[Start of Attachment]

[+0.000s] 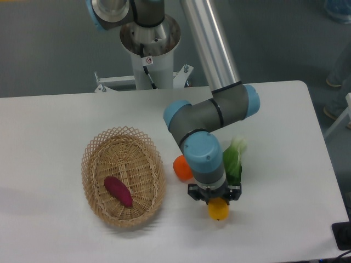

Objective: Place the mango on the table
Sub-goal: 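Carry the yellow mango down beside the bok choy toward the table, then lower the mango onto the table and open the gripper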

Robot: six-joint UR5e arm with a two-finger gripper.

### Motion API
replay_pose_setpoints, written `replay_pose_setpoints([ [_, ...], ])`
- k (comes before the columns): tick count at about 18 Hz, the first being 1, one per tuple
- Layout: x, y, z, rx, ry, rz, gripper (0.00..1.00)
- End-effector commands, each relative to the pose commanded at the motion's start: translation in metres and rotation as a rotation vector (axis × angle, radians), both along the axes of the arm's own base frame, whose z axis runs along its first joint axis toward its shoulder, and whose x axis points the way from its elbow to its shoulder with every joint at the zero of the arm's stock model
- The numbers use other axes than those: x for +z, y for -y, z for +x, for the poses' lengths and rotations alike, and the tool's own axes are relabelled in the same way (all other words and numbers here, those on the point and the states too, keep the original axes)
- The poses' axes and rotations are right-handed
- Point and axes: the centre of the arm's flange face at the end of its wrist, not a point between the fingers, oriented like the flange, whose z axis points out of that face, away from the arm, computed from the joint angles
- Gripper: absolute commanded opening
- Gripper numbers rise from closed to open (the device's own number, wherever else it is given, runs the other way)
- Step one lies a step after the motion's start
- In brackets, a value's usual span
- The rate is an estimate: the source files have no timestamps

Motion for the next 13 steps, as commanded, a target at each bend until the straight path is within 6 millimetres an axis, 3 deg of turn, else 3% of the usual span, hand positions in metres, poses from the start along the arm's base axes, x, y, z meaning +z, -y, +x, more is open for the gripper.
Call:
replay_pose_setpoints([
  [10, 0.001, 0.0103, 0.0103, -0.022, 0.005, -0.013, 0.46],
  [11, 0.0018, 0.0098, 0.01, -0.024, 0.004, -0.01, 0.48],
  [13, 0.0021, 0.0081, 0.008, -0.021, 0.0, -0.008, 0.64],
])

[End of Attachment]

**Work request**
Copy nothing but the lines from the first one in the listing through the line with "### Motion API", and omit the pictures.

**Task answer**
[+0.000s] 

Objective: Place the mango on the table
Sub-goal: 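Carry the yellow mango down beside the bok choy toward the table, then lower the mango onto the table and open the gripper
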
Robot: six-joint UR5e arm with a two-finger gripper.

### Motion API

This exercise has now been fully answered.